Мимо проскользнул Фири. Воровато стрельнув глазами на стражников – те по-прежнему внимали рассказу разгоряченной Гинтрун – он колупнул гладкую поверхность, принюхался…
– Ты еще лизни, – хмыкнул Сигвар.
– Ага, на зуб попробуй… Вдруг это и вправду солнечный камень?..
– А-а-а, – махнул рукой сын башмачника, мигом потеряв к глыбе всякий интерес. – Стекло… Стекляшка паршивенькая…
Отойдя в сторону, Фири подобрал невесть как оказавшийся подле ворот Чит-тая прутик и принялся чертить на песке.
– Зачем его освобождать? – пожал плечами Ахмар. – Пусть и дальше там сидит…
– Но как же… – возмутился Гудри. Он даже не сразу нашелся, что и ответить другу. – Это же … Надежда Астанапура!..
Из Чит-тая показался мужчина, неброско одетый в простые одежды. Матушка бросилась к нему, однако разглядела вышитое на груди тростниковое перо с глиняной чернильницей и отступилась. Переписчик из гильдии каллиграфов ничем не сможет ей помочь, он ведь не книжник, а простой писарь – и не более того…
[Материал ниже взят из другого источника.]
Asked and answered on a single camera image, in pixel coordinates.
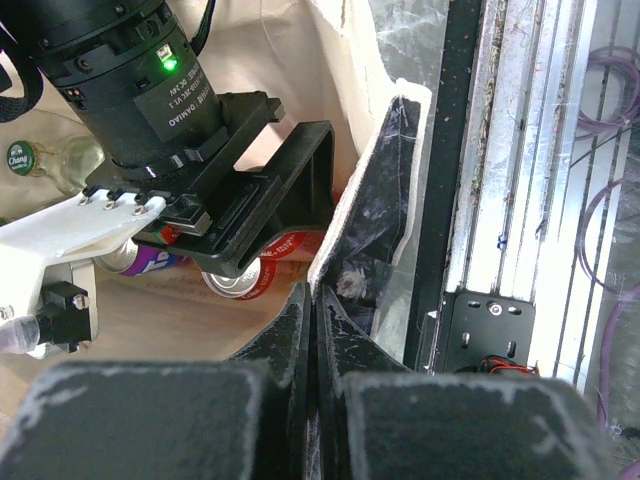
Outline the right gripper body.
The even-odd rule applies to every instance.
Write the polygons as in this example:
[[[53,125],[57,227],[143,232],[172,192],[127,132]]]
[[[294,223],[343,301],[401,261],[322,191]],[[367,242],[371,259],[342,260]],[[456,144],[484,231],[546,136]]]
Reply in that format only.
[[[300,122],[263,167],[238,171],[235,163],[284,108],[260,91],[221,101],[221,130],[176,154],[181,168],[137,172],[106,161],[88,176],[84,193],[104,190],[112,201],[131,193],[143,206],[164,199],[164,210],[134,242],[189,257],[205,272],[238,276],[282,235],[328,227],[335,135],[328,120]]]

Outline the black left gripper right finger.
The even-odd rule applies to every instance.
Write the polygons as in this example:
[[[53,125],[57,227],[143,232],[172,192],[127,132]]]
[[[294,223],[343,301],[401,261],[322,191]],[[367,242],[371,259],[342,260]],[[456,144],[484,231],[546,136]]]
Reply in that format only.
[[[611,479],[608,446],[564,382],[406,369],[316,295],[327,479]]]

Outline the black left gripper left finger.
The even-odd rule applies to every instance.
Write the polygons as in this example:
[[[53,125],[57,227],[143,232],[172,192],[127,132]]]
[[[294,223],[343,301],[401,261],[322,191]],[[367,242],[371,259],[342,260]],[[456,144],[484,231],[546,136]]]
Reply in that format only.
[[[224,361],[65,362],[27,391],[5,479],[299,479],[311,294]]]

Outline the red soda can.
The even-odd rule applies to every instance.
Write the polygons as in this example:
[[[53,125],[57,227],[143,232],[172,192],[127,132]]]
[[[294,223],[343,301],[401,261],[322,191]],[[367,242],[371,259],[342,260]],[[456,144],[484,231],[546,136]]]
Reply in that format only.
[[[207,272],[201,276],[221,297],[253,300],[303,281],[324,237],[325,233],[318,231],[286,233],[268,245],[240,276],[232,278]]]

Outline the purple soda can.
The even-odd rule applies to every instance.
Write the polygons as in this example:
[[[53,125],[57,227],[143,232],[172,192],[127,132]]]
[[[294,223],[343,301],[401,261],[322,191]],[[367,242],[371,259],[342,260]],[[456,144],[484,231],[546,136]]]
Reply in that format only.
[[[127,240],[114,251],[93,259],[100,269],[127,277],[144,275],[168,268],[182,267],[190,263],[185,256],[169,253]]]

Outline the clear bottle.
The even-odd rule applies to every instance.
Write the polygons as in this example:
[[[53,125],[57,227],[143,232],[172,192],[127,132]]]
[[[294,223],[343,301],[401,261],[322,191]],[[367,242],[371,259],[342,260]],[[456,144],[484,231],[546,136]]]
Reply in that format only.
[[[71,135],[51,145],[16,140],[6,150],[9,170],[22,177],[47,177],[66,196],[86,187],[87,177],[105,160],[101,145],[90,135]]]

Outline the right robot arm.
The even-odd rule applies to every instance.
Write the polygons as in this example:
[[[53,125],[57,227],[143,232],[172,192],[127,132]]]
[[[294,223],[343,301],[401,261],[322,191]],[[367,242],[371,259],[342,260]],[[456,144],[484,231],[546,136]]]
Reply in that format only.
[[[3,98],[1,116],[29,111],[52,85],[106,154],[85,192],[162,198],[135,242],[236,277],[281,236],[328,227],[334,131],[301,122],[265,166],[237,170],[284,107],[262,91],[214,91],[198,59],[212,16],[188,37],[164,1],[5,1],[1,47],[25,93]]]

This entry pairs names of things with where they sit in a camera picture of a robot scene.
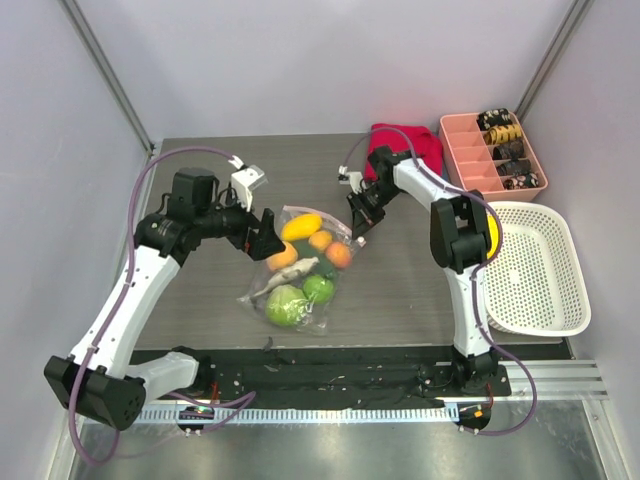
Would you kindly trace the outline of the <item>yellow toy mango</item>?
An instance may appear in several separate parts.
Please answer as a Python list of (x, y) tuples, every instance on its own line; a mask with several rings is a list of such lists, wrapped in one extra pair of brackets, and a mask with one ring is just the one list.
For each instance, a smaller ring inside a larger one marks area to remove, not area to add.
[(314, 213), (298, 215), (287, 221), (281, 230), (281, 239), (286, 242), (309, 238), (322, 228), (323, 219)]

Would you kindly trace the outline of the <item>red orange toy fruit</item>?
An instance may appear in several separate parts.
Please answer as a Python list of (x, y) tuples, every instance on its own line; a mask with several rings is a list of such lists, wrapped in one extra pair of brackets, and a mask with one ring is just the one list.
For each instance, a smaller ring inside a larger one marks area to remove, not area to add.
[(331, 243), (324, 251), (326, 258), (338, 269), (345, 269), (352, 262), (352, 253), (349, 247), (342, 242)]

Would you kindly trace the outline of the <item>green toy cucumber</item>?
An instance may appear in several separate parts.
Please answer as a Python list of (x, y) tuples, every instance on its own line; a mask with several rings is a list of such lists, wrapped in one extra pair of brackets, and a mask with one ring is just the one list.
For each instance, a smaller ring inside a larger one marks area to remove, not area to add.
[(298, 252), (298, 258), (317, 258), (318, 262), (313, 267), (312, 273), (324, 278), (334, 280), (338, 274), (336, 267), (328, 260), (324, 253), (308, 243), (307, 240), (299, 240), (293, 243)]

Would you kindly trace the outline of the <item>grey toy fish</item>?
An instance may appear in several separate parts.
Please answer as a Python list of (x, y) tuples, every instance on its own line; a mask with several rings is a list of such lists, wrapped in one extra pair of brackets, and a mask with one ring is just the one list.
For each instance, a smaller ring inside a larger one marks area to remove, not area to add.
[(266, 293), (273, 291), (276, 287), (289, 284), (294, 280), (303, 278), (312, 272), (313, 267), (317, 264), (317, 258), (303, 258), (294, 264), (279, 270), (275, 273), (266, 284), (258, 291), (245, 295), (242, 300), (252, 301)]

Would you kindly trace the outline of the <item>clear pink zip top bag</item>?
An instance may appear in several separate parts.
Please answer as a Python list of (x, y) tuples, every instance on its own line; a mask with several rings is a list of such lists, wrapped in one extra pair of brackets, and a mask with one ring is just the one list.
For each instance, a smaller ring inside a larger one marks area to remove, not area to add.
[(280, 211), (276, 232), (285, 249), (259, 263), (238, 303), (269, 324), (323, 335), (341, 278), (366, 240), (326, 212), (292, 205)]

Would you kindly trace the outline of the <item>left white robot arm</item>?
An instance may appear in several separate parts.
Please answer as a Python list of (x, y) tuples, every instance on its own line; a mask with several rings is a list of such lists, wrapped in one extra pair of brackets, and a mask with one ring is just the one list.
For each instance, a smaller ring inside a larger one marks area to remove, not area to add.
[(266, 181), (259, 167), (244, 166), (220, 201), (213, 172), (182, 168), (174, 175), (161, 208), (137, 224), (134, 256), (88, 332), (67, 357), (53, 356), (45, 366), (46, 380), (70, 414), (124, 431), (151, 401), (174, 391), (193, 399), (211, 391), (210, 360), (193, 349), (176, 347), (139, 365), (131, 356), (161, 294), (202, 241), (226, 238), (254, 261), (283, 251), (273, 211), (257, 217), (252, 210), (253, 193)]

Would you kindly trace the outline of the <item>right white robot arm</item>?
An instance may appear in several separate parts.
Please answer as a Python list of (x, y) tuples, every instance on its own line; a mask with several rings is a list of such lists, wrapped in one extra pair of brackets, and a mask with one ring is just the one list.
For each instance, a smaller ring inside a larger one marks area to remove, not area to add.
[(499, 354), (489, 331), (485, 306), (485, 271), (491, 238), (487, 202), (477, 192), (461, 190), (433, 174), (409, 150), (387, 146), (369, 155), (376, 180), (366, 184), (361, 173), (342, 165), (341, 183), (352, 214), (352, 236), (361, 237), (385, 217), (385, 206), (406, 193), (429, 214), (429, 247), (450, 288), (454, 312), (451, 380), (457, 391), (472, 395), (497, 375)]

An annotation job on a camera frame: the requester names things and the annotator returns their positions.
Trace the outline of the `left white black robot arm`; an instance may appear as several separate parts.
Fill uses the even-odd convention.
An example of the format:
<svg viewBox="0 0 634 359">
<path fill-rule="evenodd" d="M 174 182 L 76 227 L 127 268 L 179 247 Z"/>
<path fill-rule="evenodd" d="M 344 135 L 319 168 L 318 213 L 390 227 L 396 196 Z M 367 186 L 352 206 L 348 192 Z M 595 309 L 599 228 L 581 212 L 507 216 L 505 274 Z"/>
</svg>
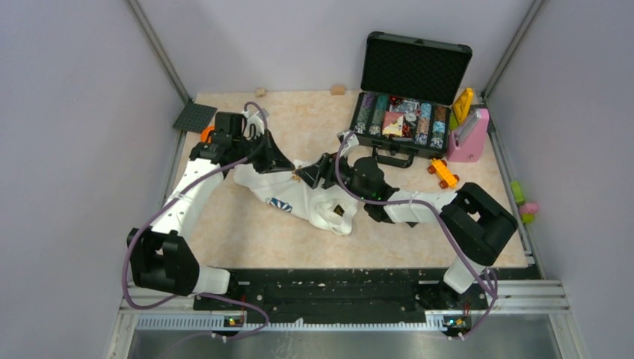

– Надежда Астанапура? – скривил губы Ахмар. – Ты больше побасенки слушай… Надежда, как же. Стал бы изначальный мастер эдак его наказывать – да еще и не двойника, а самого книжника… Вот у нас в гильдии змееловов… – Ахмар осекся.
Проходивший мимо переписчик остановился и неслышно приблизился, заглядывая Фири через плечо. Каллиграф нахмурился, изможденное лицо пробороздили морщины, а пальцы правой руки слегка зашевелились, точно перебирая в воздухе невидимые четки. Юный сын башмачника самозабвенно рисовал в дорожной пыли, не замечая ничего вокруг.
«А ведь и верно!.. На трибуне Чит-тая сражаются не живые люди, а только их призрачные двойники, вызванные силой книги и эманацием книжника! Почему же в стекло замуровали живого человека? Да не простого человека, а пустынного мастера!?» – задумавшись, Гудри пнул невысокую пирамидку из камушков, сложенную кем-то прямо на земле.